#### EXERCISE DETAILS
Return all lines of the data in which the string "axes" occurs.

#### SUPPLIED DATA
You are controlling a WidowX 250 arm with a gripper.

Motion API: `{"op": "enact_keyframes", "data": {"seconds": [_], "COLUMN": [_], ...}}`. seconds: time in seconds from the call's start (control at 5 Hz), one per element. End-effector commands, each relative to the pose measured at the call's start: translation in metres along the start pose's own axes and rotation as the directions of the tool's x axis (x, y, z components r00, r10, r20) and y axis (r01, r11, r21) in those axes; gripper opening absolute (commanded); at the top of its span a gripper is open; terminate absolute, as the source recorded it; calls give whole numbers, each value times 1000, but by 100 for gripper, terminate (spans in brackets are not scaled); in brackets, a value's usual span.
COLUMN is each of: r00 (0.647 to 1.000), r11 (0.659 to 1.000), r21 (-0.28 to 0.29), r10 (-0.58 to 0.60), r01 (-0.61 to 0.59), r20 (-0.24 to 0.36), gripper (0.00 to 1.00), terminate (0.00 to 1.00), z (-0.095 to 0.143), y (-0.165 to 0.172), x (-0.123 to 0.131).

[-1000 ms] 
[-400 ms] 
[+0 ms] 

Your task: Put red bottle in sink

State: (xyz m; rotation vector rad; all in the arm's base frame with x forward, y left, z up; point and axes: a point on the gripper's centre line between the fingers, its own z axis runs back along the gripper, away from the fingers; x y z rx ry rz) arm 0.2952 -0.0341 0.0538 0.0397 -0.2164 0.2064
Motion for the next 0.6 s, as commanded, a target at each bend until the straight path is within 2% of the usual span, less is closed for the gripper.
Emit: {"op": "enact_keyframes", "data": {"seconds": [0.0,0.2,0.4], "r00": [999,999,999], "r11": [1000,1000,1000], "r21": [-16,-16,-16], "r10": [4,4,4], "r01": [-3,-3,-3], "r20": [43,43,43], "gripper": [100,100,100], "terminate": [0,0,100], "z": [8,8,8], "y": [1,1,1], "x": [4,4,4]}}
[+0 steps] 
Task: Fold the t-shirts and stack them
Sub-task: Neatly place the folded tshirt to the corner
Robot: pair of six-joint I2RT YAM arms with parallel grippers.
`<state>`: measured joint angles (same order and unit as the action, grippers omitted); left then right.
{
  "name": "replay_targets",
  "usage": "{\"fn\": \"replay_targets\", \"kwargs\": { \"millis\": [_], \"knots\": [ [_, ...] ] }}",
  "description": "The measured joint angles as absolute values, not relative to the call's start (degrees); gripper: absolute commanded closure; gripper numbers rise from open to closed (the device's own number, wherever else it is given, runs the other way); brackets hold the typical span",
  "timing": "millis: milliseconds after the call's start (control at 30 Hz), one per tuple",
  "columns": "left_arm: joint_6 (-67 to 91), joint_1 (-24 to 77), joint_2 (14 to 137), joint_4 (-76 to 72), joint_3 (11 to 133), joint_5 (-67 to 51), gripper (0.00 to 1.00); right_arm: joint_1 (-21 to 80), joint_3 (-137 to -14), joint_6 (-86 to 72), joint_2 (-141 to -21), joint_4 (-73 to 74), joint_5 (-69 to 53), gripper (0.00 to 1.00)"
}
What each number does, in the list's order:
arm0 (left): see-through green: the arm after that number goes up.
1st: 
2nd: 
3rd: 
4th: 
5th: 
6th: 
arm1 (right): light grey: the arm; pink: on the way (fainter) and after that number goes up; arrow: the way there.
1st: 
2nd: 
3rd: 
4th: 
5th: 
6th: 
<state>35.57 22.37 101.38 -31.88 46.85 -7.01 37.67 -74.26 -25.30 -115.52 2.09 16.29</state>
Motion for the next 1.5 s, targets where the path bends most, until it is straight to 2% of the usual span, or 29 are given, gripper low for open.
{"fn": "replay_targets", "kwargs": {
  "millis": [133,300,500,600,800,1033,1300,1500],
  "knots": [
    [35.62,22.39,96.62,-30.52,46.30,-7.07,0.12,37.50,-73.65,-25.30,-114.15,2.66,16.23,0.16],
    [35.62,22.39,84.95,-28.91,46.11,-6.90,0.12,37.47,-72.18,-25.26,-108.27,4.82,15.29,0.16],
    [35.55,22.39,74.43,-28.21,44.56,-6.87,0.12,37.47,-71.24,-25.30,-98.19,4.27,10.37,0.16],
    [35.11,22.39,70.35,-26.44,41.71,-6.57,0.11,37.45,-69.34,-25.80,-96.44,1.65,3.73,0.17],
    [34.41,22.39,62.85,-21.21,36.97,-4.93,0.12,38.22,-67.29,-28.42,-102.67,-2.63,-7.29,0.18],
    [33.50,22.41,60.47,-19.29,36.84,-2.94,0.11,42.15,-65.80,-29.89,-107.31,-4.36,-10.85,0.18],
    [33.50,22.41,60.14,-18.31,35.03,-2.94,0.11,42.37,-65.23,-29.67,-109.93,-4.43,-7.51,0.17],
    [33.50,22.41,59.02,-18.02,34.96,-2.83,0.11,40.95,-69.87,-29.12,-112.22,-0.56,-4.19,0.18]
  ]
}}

#### THE ANSWER
Motion API: `{"op": "enact_keyframes", "data": {"seconds": [_], "COLUMN": [_], ...}}`. seconds: time in seconds from the call's start (control at 5 Hz), one per element. End-effector commands, each relative to the pose measured at the call's start: translation in metres along the start pose's own axes and rotation as the directions of the tool's x axis (x, y, z components r00, r10, r20) and y axis (r01, r11, r21) in those axes; gripper opening absolute (commanded); at the top of its span a gripper is open; terminate absolute, as the source recorded it; calls give whole numbers, each value times 1000, but by 100 for gripper, terminate (spans in brackets are not scaled); in brackets, a value's usual span.
State: (xyz m; rotation vector rad; all in the arm's base frame with x forward, y left, z up; point and axes: a point on the gripper's centre line between the fingers, its own z axis runs back along the gripper, away from the fingers; x y z rx ry rz) arm 0.2952 -0.0341 0.0538 0.0397 -0.2164 0.2064

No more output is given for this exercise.